New industry index reveals impact of different hedging strategies

Funding for a scheme with a fully hedged strategy would have fallen from 80 per cent to 69 per cent between January and October 2022, according to a new self-sufficiency index from Broadstone, the Sirius Index.

The index, which track the progression of pension schemes to low-dependent or ‘self-sufficient’ status, attributed the fall in funding level to the decrease in growth assets, which more than offsetting recovery plan contributions.

However, Broadstone clarified that the funding level only tells part of the story, pointing out that although the funding level has fallen by just over 10 per cent, the deficit has remained similar at £10m.

In contrast, the index revealed that half-hedged schemes would have improved funding to 91 per cent over the same period, with a significant improvement in the funding level over the past 10 months, especially when compared to a fully hedged scheme.

According to the index, assets for the underhedged scheme fell by less than the liabilities, with the funding level improving to 91 per cent at the start of November, while the deficit fell by more, to below £3m.

In light of the findings, Broadstone encouraged pension scheme trustees of underhedged schemes to review their hedging in the light of lower asset values and rapidly changing inflationary expectation and consider monitoring the position so that growth asset risk can be reduced as the funding position improves.

Broadstone head of consulting and actuarial, Nigel Jones, stated: “We are pleased to launch the Broadstone Sirius Index (BSI) which brings a unique perspective on the benefits of hedging or otherwise in the journey schemes are on to reduce risk and reach low dependency.

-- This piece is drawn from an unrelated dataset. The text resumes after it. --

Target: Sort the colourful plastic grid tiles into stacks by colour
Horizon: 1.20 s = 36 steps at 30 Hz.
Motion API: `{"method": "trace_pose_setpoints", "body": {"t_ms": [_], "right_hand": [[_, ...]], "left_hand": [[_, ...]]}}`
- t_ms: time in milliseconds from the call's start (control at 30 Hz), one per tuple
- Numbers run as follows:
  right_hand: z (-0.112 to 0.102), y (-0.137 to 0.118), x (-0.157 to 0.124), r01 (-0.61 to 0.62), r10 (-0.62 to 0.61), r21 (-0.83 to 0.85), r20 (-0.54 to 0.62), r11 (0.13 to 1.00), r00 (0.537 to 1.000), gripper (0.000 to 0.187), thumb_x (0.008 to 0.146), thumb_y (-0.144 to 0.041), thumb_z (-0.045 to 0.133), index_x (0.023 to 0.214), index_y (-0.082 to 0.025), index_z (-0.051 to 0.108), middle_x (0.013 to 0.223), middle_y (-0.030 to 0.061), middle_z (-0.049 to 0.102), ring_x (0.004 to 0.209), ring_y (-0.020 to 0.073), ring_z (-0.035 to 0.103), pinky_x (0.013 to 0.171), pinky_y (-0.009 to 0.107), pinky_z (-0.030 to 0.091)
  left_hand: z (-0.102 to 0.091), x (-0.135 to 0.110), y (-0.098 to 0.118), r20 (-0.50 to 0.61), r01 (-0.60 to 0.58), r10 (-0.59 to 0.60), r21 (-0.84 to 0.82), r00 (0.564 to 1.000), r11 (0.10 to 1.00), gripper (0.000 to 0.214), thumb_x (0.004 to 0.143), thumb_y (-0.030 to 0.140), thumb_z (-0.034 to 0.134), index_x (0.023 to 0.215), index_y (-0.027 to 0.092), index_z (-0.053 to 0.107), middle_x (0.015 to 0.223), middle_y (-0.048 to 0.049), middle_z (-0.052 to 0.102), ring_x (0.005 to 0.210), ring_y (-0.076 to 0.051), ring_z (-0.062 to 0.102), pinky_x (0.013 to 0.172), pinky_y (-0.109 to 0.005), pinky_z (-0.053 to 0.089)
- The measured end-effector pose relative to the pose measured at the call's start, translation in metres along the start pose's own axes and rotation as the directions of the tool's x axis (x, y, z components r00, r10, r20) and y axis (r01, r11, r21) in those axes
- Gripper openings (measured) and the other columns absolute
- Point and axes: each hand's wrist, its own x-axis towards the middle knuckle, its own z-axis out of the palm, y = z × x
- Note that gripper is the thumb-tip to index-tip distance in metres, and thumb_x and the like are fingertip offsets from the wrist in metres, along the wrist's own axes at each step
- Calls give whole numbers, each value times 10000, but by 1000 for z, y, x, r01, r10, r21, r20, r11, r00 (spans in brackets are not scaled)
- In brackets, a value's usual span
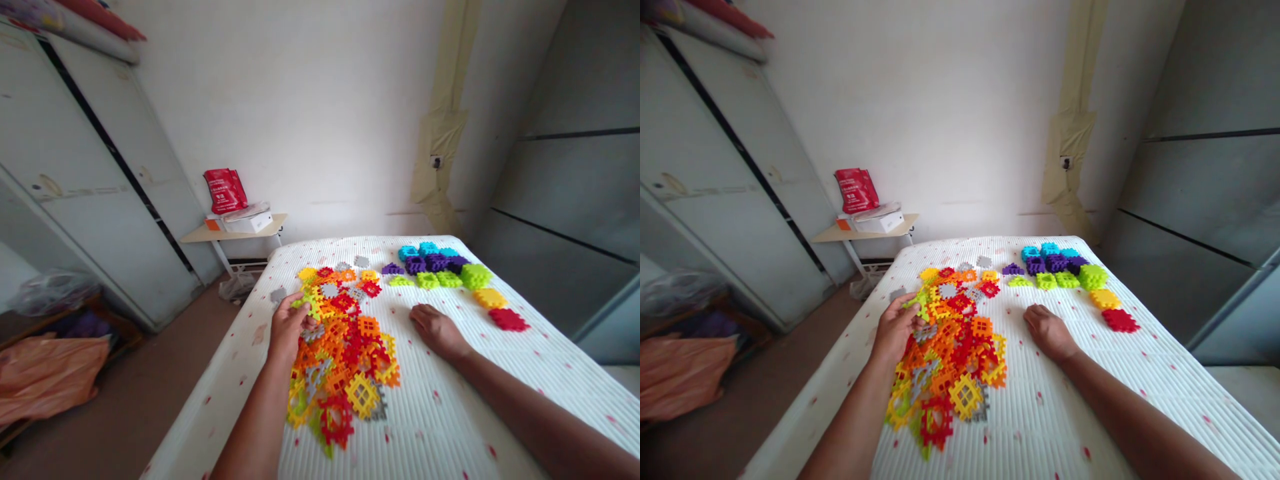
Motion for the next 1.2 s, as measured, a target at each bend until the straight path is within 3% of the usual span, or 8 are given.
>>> {"method": "trace_pose_setpoints", "body": {"t_ms": [133, 233, 400, 467, 600, 700, 867, 1200], "right_hand": [[-1, -1, 2, -69, 69, 4, 18, 998, 997, 236, 848, -144, 372, 795, -163, 602, 813, 69, 606, 793, 171, 560, 711, 269, 447], [0, -15, 12, -137, 141, 105, -33, 985, 989, 218, 840, -168, 401, 896, -169, 611, 885, 68, 630, 807, 161, 593, 725, 266, 462], [4, -80, 44, -38, 96, 339, -158, 940, 983, 182, 874, -259, 459, 939, -184, 611, 868, 54, 633, 715, 133, 602, 678, 236, 468], [3, -110, 58, 34, 18, 352, -144, 935, 989, 180, 877, -283, 482, 967, -193, 610, 918, 61, 637, 823, 157, 601, 735, 251, 464], [4, -147, 77, 23, -9, 299, -48, 954, 999, 240, 858, -351, 538, 1042, -212, 601, 961, 63, 626, 852, 171, 591, 733, 255, 462], [8, -155, 83, 4, -3, 289, -2, 957, 1000, 280, 849, -368, 559, 1079, -210, 586, 967, 62, 620, 853, 173, 589, 721, 252, 457], [12, -155, 84, -2, 10, 296, -26, 955, 1000, 243, 875, -351, 527, 1052, -195, 586, 960, 68, 613, 854, 169, 580, 737, 255, 446], [5, -156, 79, -3, 17, 326, -41, 945, 999, 239, 868, -357, 527, 1024, -188, 593, 937, 59, 629, 846, 166, 599, 736, 246, 464]], "left_hand": [[10, -15, -12, 9, 17, -16, -101, 1000, 995, 516, 703, 466, 609, 1101, 141, 567, 692, -32, 639, 595, -153, 629, 571, -272, 495], [15, -20, -20, -18, -16, 16, 1, 1000, 1000, 451, 746, 467, 568, 1074, 161, 620, 764, -58, 671, 641, -161, 635, 583, -267, 498], [19, -23, -26, -42, -70, 80, 203, 996, 977, 390, 782, 439, 533, 1063, 200, 657, 854, -78, 706, 752, -189, 650, 647, -279, 514], [19, -24, -27, -23, -62, 67, 197, 997, 978, 392, 784, 426, 533, 1079, 197, 650, 889, -87, 710, 782, -195, 656, 683, -291, 521], [15, -23, -30, -17, -78, 83, 184, 996, 980, 445, 795, 420, 526, 1163, 180, 602, 1078, -101, 671, 884, -204, 649, 767, -313, 522], [13, -23, -28, -25, -114, 124, 244, 992, 963, 458, 832, 418, 479, 1233, 210, 552, 1237, -85, 593, 997, -214, 615, 865, -356, 492], [16, -27, -21, -31, -176, 196, 327, 980, 929, 446, 861, 368, 445, 1279, 230, 515, 1328, -68, 523, 1234, -224, 457, 1059, -394, 325], [26, -36, -21, 19, -198, 201, 275, 979, 941, 521, 870, 422, 439, 1362, 254, 401, 1417, -63, 418, 1319, -218, 345, 1093, -385, 269]]}}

“Low dependency is an important goal that allows trustees and employers to push on towards buy-out and benefit security for all their members.

“Our evidence base is already highlighting the different experiences of varying strategies and the decisions trustees make at this point will be crucial to their path over the next 5 years and beyond. We look forward to future releases of our monthly tracker and are sure it will be a useful part of the discussion”.